> _WHAT YOU HAVE TO DO_: Would you transcribe only the lines below, from the one containing "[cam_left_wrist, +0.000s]" through the end of the material, exactly and with no pictures?

SUPPLIED INFORMATION section start

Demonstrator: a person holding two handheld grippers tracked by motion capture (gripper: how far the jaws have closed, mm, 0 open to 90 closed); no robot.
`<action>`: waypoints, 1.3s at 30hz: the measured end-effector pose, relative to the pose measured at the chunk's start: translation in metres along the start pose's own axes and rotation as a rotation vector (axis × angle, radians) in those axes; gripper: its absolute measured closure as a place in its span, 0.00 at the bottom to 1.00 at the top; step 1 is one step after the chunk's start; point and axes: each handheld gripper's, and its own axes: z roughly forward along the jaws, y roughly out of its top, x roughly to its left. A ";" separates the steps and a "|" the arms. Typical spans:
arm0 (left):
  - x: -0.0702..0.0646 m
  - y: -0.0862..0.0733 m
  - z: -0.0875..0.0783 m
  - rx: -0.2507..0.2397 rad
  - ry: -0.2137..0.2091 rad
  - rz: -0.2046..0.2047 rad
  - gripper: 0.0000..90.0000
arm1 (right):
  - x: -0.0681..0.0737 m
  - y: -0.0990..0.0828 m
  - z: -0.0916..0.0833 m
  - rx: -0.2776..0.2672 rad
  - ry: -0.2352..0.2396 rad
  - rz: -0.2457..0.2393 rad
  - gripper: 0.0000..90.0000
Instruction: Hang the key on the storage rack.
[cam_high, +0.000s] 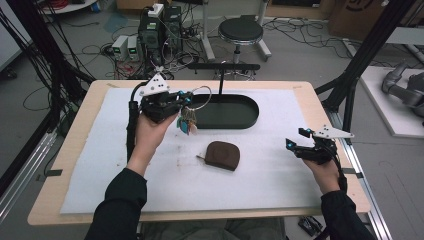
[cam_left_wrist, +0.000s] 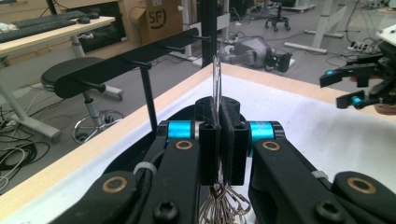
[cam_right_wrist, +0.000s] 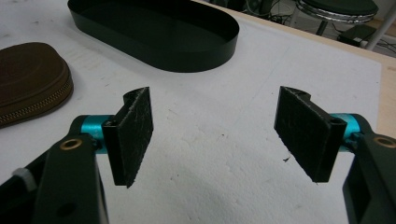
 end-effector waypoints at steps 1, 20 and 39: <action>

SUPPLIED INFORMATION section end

> _WRITTEN ANSWER_:
[cam_left_wrist, +0.000s] 
[cam_right_wrist, +0.000s] 
 end-effector waypoints at steps 1, 20 and 39: <action>

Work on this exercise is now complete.